Гонзага, как и всякий итальянец, любил благородную древность.
Гравюра с рисунка Гонзага
«Простейшее и самое общее, а равно и самое правильное определение музыки следующее – искусство украшать то, что мы слышим. Так почему же нельзя говорить, что искусство украшать то, что мы видим, это музыка для глаз?» Автор этих слов – родившийся в 1751 году революционер от декораторского искусства Пьетро Готтардо ди Гонзага. Этакий человек Возрождения с поправкой на идеи Просвещения – прославился на родине как театральный декоратор, увлекался архитектурой, механикой, физикой, оптикой и акустикой. Переломным моментом в его биографии стала встреча с князем Николаем Юсуповым. В 1791 году Екатерина II назначила Юсупова «директором музыки и зрелищ», а тот через год пригласил в Россию Гонзага, который к тому времени в одном только Ла-Скала сделал около двухсот декораций.
═
Спектакли без актеров
═
В России итальянец, не удовлетворившись ролью простого оформителя сцены, начал ставить спектакли без актеров. Все действие заключалось в переменах декораций – сложных, многоярусных и гиперреалистичных, хотя, по сути, это были лишь разрисованные гуашевыми красками холсты. То тюрьма, то древний храм, то таверна – для зрителя XIX века это было своего рода погружение в виртуальную реальность.

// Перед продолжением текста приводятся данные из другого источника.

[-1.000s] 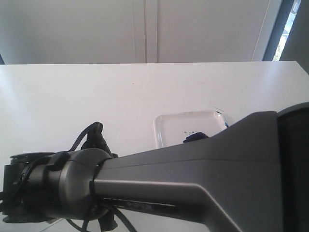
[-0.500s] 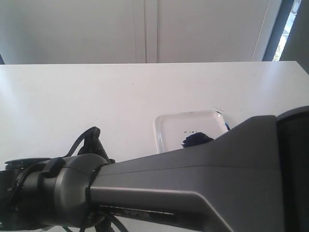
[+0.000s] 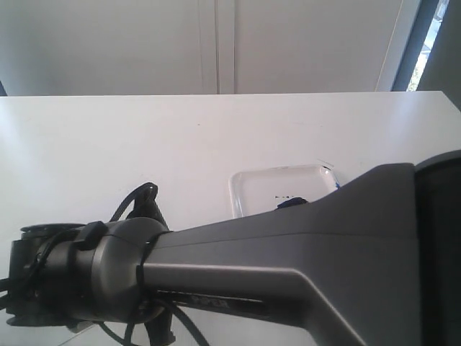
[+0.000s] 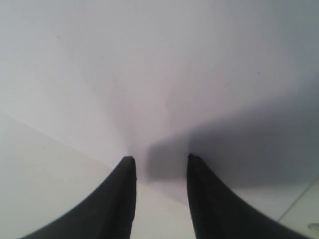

Здание театра в Архангельском, видимо, было плодом совместной работы Осипа Бове и самого Гонзага и предназначалось именно что для показов декораций. Выстроено оно было в 1818 году. В ожидании приезда императора Александра I в Москву Юсупов подготовил сюрприз: спектакль из шестнадцати декорационных перемен. Александр, впрочем, не выказал явных восторгов – он не слишком любил масона Гонзага, напоминавшего ему к тому же о временах правления его отца, Павла I. После смерти Юсупова и Гонзага в 1831 году былой размах красивой жизни остался в прошлом.
═
Восемь уцелевших
═
При Зинаиде Юсуповой спектакли здесь играли – но уже традиционные, с актерами и сценическим действом. Декорации хранились в подвале, после революции их нашли и вновь повесили на сцену. Во время Второй мировой их на открытых платформах эвакуировали на Урал – снег и дождь изрядно попортили холсты, так что в итоге сохранилось лишь четыре из двенадцати комплектов декораций, да и то не полностью. После Победы их вновь повесили на пустой сцене, где они тихо ветшали вместе с заброшенным театром, пока в 2000 году не началась реставрация здания. Сейчас декорации находятся в хранилище по соседству. Здесь их постепенно сканируют и создают копии на холсте.
Когда здесь снимали мыльную оперу «Бедная Настя», задействовали современную копию декораций Гонзага. Иллюзия, говорят, была полная, нарисованные колонны казались настоящими.
В мире есть всего лишь восемь театров XVIII–XIX веков, которые за время своего существования не претерпели изменений и могут служить для показа барочных оперных представлений – с небольшими залами, особой акустикой и многоярусными декорациями в перспективе. Это Людвигсбург (1759\1812, Германия), Дроттингхольм (1766, Швеция), Чески-Крумлов (1766, Чехия), Гота (1775, Германия), Версальский Театр королевы (1779, Франция), Литомысл (1797, Чехия), Гринсхольм (1781, Швеция). Восьмой (и единственный в России) – театр Гонзага в Архангельском.
═
Бархат против акустики
═
В фойе просторно, светло, пахнет деревом и штукатуркой. Полукруглый зрительный зал с покатым полом, полукруглая сцена с полом, поднимающимся к заднику. Фактически две половинки одного целого – и зритель находится внутри театрального пространства.
Акустика дивная, звук слышен одинаково хорошо из любой точки зрительного зала. Но равновесие это хрупкое: например, у реставраторов вышел казус с новыми креслами. Мягкие бархатные спинки глушили звук, пришлось оставить бархат лишь на сиденьях.
На сцене – длинные конструкции с колесиками, под потолком – сложносочиненный деревянный лес, к которому поднимается высокая деревянная же лесенка. Во времена Гонзага с театральной машинерией управлялись два-три человека, а декорации менялись с фантастической быстротой – за пять-шесть секунд весь комплект.
Можно спуститься и вниз, под сцену. По дороге минуешь гримуборные с пузатыми гардеробами юсуповских еще времен из толстого стекла в деревянных переплетах.
Пространство походит на корабельный трюм. Толстенные бревна, стоящие на каменном фундаменте, подпирают дощатую сцену, сверху сквозь щели пробиваются лучики света, и слышны характерные трески и шорохи старого дома, в чье двухсотлетнее тело вот уже пятый год кряду вживляют современные протезы.